Task to complete: Where the line containing "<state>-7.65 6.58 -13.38" appears in the records below, begin there and write out each line exactly until the last one, and nothing more.

Data in this exercise:
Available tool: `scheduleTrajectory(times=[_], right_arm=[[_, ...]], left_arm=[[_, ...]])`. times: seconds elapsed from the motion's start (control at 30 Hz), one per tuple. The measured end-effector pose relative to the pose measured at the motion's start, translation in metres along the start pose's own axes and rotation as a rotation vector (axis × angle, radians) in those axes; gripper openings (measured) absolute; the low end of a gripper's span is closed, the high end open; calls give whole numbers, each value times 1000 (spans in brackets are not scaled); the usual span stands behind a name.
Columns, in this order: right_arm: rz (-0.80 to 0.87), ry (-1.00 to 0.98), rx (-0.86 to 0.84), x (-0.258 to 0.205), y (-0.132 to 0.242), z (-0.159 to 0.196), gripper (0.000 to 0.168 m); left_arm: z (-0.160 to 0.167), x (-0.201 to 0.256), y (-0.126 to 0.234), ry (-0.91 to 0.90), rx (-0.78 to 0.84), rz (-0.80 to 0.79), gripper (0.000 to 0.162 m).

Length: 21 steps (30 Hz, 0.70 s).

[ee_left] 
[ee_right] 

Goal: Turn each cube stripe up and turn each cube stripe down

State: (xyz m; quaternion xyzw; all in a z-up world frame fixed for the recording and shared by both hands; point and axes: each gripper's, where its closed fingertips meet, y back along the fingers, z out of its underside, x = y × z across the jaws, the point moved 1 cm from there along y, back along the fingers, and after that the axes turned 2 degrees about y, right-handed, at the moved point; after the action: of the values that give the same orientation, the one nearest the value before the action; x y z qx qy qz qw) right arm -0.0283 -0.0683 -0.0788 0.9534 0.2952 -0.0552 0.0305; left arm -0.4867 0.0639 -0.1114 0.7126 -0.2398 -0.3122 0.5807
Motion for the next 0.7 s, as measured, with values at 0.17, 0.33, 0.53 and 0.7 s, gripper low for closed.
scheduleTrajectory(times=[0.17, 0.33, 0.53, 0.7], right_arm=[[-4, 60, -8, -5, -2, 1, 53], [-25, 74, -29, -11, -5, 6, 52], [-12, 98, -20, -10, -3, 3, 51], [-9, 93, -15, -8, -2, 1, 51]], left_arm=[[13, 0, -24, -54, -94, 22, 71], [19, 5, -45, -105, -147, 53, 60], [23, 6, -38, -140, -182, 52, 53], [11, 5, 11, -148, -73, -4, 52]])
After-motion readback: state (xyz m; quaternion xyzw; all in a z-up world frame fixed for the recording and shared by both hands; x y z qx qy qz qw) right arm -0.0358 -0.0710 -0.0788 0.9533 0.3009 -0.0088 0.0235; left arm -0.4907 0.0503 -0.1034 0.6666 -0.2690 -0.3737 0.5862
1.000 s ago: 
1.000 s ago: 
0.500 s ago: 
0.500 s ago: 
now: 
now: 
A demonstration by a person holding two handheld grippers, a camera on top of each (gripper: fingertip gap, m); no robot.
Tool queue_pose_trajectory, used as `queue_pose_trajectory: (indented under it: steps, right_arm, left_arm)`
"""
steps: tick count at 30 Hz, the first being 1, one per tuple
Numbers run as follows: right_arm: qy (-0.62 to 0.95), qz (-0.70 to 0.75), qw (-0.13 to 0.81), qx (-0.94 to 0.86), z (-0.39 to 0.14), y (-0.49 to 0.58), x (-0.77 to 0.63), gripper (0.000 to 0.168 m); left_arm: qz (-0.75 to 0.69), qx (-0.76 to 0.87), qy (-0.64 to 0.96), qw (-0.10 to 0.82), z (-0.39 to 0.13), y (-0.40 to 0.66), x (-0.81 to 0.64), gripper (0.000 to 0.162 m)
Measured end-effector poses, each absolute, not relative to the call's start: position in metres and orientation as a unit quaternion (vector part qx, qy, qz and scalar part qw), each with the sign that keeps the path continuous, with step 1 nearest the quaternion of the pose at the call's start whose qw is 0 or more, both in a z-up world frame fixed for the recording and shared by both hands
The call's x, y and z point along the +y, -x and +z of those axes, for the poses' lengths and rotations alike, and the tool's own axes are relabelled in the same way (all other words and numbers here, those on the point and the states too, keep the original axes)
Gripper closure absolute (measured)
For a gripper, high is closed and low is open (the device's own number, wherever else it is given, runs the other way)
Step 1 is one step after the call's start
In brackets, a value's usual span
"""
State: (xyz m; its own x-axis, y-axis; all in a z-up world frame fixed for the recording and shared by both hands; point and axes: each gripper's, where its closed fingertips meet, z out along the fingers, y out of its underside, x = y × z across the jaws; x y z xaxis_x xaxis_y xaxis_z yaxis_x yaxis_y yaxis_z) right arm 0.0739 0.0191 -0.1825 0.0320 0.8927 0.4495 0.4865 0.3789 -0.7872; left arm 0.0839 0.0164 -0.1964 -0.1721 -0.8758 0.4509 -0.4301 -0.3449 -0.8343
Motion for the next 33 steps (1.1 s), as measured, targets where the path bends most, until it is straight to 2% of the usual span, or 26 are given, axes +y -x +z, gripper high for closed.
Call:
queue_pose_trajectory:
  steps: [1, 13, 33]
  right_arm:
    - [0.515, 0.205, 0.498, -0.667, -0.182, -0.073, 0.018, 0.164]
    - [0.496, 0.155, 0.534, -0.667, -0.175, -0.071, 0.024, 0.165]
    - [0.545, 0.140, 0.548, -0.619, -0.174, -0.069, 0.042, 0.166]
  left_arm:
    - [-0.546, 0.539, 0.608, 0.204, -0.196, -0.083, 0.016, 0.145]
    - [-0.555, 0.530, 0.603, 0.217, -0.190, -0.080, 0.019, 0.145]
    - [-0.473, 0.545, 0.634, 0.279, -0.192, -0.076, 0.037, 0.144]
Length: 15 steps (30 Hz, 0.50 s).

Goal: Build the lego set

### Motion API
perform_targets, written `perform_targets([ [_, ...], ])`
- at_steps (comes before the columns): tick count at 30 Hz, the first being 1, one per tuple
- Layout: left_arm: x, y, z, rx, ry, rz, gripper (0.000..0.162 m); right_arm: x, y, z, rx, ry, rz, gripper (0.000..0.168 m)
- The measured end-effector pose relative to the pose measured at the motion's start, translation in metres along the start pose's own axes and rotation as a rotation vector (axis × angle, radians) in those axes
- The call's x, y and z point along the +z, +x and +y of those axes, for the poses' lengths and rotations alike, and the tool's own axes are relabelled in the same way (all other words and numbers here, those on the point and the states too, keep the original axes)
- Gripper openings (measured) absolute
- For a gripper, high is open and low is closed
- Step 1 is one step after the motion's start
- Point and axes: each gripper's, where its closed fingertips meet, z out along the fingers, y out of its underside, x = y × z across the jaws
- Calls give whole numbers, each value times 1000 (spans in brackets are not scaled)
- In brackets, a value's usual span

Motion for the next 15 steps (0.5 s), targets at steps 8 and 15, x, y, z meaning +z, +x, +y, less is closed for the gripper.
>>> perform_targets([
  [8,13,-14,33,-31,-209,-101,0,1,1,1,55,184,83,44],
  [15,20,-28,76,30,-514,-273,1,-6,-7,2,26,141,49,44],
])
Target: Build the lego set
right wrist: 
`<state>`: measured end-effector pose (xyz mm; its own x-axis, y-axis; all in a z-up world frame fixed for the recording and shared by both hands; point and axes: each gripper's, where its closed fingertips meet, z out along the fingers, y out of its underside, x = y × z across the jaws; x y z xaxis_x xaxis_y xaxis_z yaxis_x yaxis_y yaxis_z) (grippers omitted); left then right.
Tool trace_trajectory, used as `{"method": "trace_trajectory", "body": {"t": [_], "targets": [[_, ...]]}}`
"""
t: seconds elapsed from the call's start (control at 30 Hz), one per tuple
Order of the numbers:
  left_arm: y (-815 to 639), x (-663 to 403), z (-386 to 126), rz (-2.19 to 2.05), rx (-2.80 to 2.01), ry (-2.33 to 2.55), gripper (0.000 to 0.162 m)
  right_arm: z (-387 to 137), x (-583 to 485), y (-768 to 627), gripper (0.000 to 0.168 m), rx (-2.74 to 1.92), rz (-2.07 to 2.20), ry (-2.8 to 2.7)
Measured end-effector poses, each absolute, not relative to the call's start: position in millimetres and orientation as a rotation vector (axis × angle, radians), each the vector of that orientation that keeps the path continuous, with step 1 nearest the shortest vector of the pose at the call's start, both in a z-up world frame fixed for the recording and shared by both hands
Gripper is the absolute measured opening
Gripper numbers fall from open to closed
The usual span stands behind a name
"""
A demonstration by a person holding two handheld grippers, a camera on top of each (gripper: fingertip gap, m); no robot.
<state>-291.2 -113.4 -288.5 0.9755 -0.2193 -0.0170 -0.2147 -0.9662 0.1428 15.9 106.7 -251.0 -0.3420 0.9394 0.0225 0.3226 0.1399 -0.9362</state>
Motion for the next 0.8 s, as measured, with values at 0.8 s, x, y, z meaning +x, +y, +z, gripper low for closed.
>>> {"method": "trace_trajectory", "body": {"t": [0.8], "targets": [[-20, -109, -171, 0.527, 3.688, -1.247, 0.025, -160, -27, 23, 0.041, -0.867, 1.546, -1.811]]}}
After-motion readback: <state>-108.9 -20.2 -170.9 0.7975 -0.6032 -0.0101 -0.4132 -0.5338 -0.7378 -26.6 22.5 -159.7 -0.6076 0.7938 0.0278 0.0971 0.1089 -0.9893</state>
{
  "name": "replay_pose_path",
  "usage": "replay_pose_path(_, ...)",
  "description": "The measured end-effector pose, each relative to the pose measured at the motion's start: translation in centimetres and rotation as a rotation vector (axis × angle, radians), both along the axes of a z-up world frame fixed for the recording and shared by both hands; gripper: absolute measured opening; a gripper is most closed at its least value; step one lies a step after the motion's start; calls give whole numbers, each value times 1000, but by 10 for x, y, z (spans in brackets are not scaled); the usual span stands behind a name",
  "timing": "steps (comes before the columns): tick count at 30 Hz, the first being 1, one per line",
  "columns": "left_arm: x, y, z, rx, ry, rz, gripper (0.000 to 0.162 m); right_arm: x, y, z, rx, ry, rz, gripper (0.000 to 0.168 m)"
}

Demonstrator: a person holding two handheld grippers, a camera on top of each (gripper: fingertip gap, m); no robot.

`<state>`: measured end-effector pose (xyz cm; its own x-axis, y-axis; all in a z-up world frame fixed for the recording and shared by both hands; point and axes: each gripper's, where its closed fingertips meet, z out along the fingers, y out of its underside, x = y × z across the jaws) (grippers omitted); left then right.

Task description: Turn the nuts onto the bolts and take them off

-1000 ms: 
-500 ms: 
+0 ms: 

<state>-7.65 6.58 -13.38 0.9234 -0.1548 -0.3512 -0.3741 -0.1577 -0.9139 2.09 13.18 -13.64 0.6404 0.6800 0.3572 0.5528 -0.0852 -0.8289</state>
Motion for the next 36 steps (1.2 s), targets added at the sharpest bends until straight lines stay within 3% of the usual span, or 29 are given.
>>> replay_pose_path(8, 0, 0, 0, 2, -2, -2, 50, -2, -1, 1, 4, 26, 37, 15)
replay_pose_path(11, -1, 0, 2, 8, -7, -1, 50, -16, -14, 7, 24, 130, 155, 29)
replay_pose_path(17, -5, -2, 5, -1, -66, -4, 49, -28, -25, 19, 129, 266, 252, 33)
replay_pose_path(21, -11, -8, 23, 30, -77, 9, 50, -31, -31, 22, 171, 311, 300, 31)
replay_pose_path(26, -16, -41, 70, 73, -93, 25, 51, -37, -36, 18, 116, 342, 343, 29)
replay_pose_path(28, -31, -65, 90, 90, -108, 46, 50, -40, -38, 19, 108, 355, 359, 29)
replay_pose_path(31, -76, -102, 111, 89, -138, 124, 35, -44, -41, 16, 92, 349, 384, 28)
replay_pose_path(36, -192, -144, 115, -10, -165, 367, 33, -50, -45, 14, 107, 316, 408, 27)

Written response:
<state>-7.65 6.58 -13.38 0.9234 -0.1548 -0.3512 -0.3741 -0.1577 -0.9139 2.09 13.18 -13.64 0.6404 0.6800 0.3572 0.5528 -0.0852 -0.8289</state>
Motion for the next 36 steps (1.2 s), targets added at the sharpest bends until straight lines stay within 3% of the usual span, or 29 are given.
>>> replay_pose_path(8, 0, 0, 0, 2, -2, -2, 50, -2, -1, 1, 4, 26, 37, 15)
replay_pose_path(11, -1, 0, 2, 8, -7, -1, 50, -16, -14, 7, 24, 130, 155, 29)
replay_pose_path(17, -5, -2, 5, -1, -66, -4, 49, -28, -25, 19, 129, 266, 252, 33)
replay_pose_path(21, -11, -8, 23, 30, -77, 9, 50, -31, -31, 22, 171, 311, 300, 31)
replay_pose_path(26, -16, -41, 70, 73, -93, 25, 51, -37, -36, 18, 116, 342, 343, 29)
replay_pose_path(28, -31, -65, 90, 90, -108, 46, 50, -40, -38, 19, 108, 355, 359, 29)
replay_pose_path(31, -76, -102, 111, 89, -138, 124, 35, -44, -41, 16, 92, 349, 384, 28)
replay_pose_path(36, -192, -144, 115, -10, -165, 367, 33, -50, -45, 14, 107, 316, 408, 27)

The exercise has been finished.